The Politics of Immigration

A persistent theme throughout the book is the extent to which immigration has become a politically charged issue. Throughout the narrative, the author points out many times that the nation of America has been built on immigrants. Despite this historical reality, attitudes toward immigration have become increasingly negative. The border has become gradually politicized and militarized, to the extent where American attitudes toward immigration are unrecognizable from those half a century ago. As proof of this, the author carries around a book by John F. Kennedy and refers to its passages on immigration and its importance. The book attempts to show the unassuming American reader than the country has not always taken an anti-immigration stance.

In addition to the gradual politicization of the border, the theme of politics in relation to immigration is not an issue that affects only the right or the left wing of American politics. Rather than writing as a Democrat or a Republican, the author frames immigration as a humanitarian crisis. The control of the American political system has switched back and forth between the parties in the decades since the author’s arrival, but he describes a rising importance of immigration in the discussions that define American politics. No party is willing to take an explicitly pro-immigration stance, and politicians on the left and the right are willing to disregard the humanity of immigrants in order to score political points.

In this regard, Dear America reveals a deeply divided America at a precipice of civil strife. 

Passing

The idea of passing plays an important thematic role in the book. Passing, in the context of the author’s story, is defined as the ability to pass as an identity other than one’s own. While the author is an undocumented person, for instance, he can lie and pretend to be a fully legal resident of the United States. While he is a homosexual, he can pass as a straight man to most people. He cannot pass as white due to his physical appearance, but other undocumented immigrants can. Learning how to pass is how the author learns to operate in a foreign society. He passes as a legal resident, informed by the culture he consumes in the libraries, on the television, and through the music he listens to. Learning how to pass is, in effect, how the author learns how to survive in a system seeking to label him a criminal and an alien.

This theme of passing is informed by the various privileges that the author does and does not possess.

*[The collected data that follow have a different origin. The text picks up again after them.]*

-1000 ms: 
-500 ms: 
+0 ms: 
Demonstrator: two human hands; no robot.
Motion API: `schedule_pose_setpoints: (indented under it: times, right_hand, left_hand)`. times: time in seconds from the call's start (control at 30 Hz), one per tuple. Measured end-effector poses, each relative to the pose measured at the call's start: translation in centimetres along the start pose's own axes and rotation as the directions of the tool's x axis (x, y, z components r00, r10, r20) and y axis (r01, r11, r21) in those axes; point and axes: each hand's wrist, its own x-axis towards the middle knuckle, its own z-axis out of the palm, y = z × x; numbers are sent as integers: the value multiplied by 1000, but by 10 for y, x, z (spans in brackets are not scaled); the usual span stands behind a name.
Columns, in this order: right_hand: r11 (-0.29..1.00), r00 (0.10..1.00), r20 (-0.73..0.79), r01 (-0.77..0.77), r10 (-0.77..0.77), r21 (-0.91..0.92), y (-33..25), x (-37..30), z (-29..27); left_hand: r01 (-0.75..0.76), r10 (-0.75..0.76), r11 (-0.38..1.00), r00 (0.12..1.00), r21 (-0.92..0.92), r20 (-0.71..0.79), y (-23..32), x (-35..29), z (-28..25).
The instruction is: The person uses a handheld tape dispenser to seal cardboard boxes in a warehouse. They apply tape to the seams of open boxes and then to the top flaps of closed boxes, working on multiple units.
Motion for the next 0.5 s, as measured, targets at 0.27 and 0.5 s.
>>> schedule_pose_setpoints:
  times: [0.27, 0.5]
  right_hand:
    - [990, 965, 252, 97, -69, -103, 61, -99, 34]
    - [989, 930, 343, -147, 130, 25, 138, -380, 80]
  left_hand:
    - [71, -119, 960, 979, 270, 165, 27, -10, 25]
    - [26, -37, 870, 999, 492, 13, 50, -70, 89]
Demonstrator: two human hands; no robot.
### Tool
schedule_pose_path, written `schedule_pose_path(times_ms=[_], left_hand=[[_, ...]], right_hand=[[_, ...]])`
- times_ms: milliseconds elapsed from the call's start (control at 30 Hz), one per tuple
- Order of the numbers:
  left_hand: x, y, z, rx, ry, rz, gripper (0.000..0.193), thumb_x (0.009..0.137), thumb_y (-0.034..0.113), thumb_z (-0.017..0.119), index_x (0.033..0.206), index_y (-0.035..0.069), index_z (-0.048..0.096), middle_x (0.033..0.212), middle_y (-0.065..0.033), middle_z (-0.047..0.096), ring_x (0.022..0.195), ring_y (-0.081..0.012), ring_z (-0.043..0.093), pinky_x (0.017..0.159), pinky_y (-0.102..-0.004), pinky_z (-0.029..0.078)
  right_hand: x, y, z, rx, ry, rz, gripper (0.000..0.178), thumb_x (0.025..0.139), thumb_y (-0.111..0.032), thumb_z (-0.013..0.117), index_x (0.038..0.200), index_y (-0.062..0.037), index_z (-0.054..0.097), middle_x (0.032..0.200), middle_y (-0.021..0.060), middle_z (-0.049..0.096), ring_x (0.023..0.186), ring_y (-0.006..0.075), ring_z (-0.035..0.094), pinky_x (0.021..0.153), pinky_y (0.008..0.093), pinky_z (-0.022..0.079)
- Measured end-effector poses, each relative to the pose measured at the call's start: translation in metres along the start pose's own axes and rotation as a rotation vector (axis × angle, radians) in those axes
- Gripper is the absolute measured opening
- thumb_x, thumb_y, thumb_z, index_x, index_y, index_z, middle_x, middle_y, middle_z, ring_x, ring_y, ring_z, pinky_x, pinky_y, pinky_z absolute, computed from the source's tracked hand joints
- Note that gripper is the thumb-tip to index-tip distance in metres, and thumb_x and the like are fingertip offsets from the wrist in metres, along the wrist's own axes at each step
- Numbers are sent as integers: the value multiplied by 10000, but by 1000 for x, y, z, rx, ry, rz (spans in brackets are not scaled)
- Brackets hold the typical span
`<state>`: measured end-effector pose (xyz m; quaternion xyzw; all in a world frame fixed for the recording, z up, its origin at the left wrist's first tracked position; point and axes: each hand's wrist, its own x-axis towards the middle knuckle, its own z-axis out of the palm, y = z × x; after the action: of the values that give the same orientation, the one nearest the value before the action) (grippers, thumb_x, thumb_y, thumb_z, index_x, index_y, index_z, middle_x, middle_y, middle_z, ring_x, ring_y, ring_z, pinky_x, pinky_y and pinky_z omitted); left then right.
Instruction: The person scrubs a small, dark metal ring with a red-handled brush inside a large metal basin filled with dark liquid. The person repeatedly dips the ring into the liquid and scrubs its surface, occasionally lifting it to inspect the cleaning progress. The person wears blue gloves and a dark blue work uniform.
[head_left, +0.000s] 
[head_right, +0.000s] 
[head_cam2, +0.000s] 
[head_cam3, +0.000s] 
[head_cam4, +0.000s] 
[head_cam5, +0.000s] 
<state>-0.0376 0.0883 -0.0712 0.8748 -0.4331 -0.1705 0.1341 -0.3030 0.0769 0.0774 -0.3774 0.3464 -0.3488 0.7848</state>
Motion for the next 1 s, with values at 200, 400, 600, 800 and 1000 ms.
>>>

For instance, his career as a journalist helps him to pass as a legal resident. It provides him with material wealth and references, as well as an education. It means that he does not suffer the constant threat of deportation or being labeled a drain on society, as is faced by immigrants who work in minimum wage positions. When he reveals his undocumented status, for instance, he has enough in savings to not only stop working for a short while but to start an organization designed to raise awareness for other undocumented people. His privilege allows him to act in a manner that is not possible for many; because the author passes for a typical middle-class legal resident, he is not challenged as often as those who do not share his privileges.

However, for all of the advantages and privileges that passing provides to the author, there are negative aspects. Passing as a legal resident means that the author is beset by anxieties on a regular basis. He is so committed to passing that, before his reveal, he does not tell many people the truth. He is terrified, worried that the truth will be revealed and that his passing abilities will fail him. His passing has to succeed every time; the government only has to succeed once. As a result, he finds his life consumed by anxiety and fear. Normal incidents affect him deeply. The traffic stop, for instance, becomes a deeply horrifying and embarrassing moment. At a certain point, passing is no longer possible. For all of the privileges it brings, it eats away at the author and threatens to ruin his life.